Stored dataset items

☆ ☆ ☆ ☆

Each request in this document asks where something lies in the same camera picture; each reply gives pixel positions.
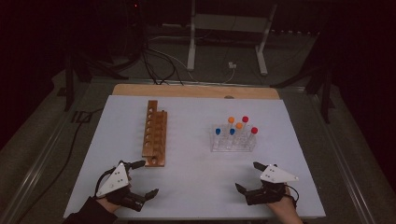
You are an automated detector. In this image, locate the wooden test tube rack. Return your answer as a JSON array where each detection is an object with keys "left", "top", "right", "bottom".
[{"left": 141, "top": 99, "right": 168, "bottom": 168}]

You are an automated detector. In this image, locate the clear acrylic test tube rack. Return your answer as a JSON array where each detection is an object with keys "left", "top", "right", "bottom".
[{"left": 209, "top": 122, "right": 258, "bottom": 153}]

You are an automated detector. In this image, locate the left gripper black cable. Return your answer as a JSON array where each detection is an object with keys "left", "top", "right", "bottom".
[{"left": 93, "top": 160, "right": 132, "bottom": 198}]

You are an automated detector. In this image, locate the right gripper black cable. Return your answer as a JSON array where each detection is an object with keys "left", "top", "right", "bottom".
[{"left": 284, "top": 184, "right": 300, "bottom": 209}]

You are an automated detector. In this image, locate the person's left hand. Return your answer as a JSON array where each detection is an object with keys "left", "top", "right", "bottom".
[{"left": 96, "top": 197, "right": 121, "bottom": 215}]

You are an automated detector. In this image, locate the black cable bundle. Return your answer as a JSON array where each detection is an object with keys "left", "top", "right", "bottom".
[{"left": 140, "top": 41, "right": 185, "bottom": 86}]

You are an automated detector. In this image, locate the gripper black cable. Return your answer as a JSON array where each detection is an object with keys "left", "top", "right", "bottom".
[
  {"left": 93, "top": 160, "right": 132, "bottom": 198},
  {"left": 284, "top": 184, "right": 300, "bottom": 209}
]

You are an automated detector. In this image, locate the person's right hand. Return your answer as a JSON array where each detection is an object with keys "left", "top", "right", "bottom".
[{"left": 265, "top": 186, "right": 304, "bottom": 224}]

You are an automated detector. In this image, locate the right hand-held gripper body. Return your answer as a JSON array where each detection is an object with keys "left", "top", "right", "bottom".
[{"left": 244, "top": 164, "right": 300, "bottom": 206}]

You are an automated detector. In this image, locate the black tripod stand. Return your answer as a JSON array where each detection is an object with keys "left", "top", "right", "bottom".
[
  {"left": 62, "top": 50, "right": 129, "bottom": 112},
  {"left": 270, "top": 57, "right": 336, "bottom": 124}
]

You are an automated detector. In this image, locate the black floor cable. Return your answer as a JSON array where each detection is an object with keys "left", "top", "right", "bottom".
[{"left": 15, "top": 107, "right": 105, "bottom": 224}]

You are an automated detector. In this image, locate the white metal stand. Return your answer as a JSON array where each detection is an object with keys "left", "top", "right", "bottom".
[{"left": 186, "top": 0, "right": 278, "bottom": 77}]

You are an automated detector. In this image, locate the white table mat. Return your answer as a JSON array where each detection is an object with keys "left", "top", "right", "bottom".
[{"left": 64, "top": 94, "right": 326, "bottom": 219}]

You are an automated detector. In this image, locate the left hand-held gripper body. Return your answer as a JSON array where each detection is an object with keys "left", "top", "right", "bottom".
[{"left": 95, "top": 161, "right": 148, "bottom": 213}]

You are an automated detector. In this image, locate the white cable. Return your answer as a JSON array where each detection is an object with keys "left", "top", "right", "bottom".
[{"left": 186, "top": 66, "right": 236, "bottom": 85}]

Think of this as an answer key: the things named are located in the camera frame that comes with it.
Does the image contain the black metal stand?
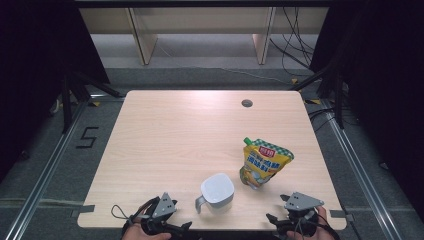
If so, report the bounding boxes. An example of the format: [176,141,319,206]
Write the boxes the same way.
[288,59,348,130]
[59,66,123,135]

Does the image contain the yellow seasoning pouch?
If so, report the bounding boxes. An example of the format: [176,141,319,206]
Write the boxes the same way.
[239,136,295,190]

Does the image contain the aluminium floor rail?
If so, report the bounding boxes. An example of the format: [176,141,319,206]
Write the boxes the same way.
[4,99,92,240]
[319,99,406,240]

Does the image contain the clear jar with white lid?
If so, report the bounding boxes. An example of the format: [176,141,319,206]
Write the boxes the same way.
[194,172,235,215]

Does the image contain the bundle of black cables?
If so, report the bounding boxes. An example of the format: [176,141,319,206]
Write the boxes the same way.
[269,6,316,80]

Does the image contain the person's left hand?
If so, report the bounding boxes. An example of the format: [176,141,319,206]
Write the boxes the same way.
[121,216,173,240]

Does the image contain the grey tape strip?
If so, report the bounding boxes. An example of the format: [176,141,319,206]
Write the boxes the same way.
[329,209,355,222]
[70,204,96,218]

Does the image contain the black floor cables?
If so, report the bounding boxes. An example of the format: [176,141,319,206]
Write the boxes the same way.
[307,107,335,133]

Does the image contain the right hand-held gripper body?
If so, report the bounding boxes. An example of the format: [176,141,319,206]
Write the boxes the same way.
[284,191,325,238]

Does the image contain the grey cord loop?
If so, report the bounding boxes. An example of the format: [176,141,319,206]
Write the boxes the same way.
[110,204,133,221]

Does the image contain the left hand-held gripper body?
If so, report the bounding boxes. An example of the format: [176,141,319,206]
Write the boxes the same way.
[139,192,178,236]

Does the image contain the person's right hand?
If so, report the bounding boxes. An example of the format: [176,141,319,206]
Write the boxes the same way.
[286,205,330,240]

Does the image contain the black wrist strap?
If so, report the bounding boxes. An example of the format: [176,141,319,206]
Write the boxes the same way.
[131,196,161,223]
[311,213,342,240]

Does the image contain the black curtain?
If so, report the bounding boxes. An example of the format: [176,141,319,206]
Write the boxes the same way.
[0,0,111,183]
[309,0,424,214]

☆ ☆ ☆ ☆

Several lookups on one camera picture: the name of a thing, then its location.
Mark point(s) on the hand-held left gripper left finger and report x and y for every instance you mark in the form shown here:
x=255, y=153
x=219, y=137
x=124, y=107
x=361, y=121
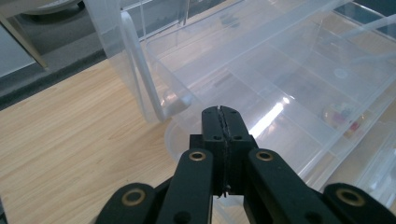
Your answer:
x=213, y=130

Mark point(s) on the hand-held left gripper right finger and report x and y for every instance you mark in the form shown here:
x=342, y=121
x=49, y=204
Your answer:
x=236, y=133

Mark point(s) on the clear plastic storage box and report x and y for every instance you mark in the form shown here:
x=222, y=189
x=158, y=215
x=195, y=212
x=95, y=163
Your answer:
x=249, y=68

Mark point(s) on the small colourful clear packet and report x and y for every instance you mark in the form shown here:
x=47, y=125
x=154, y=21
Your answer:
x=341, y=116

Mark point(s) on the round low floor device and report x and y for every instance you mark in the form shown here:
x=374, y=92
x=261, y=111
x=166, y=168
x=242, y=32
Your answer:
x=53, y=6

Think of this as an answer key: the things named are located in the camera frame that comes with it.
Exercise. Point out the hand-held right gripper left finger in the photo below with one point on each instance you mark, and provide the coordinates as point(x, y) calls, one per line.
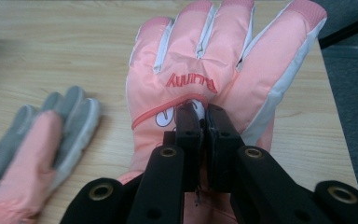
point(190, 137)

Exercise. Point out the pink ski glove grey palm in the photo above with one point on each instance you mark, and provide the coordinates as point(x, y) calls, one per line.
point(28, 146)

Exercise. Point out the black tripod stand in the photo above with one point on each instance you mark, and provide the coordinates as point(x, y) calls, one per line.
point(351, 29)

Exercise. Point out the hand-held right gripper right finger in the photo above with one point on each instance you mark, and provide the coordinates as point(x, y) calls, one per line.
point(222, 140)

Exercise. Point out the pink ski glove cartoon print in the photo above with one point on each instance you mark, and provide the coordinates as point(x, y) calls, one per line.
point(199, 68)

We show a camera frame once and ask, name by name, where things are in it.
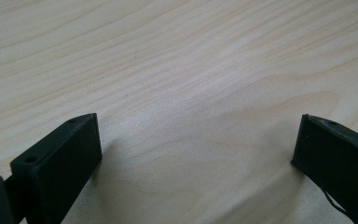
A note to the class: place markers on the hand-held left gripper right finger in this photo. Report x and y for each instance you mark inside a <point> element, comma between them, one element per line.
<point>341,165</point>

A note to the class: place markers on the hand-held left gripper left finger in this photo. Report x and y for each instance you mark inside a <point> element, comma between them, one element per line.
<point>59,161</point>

☆ ☆ ☆ ☆

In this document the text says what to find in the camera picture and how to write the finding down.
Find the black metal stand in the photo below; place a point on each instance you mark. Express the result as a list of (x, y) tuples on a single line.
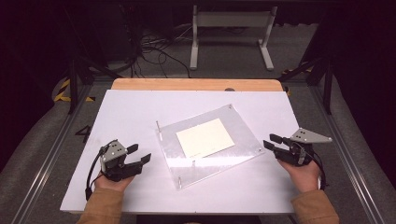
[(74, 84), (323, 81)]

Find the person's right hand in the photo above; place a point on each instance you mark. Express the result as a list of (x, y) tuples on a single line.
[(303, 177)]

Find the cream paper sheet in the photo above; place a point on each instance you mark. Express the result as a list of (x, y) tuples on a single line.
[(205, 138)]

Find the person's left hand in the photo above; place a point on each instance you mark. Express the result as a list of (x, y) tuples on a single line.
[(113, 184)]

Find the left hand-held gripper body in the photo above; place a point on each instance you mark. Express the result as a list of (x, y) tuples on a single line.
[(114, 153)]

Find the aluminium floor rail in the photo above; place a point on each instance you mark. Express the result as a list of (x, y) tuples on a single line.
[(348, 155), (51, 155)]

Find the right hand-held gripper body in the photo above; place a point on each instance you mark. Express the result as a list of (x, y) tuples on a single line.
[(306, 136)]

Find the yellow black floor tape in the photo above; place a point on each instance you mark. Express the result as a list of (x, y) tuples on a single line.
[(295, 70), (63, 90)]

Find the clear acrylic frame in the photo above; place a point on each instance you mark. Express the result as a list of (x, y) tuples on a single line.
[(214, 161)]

☆ ☆ ☆ ☆

Problem description:
Find the lines above that contain "cables" and give their count, with nothing added.

Task response:
2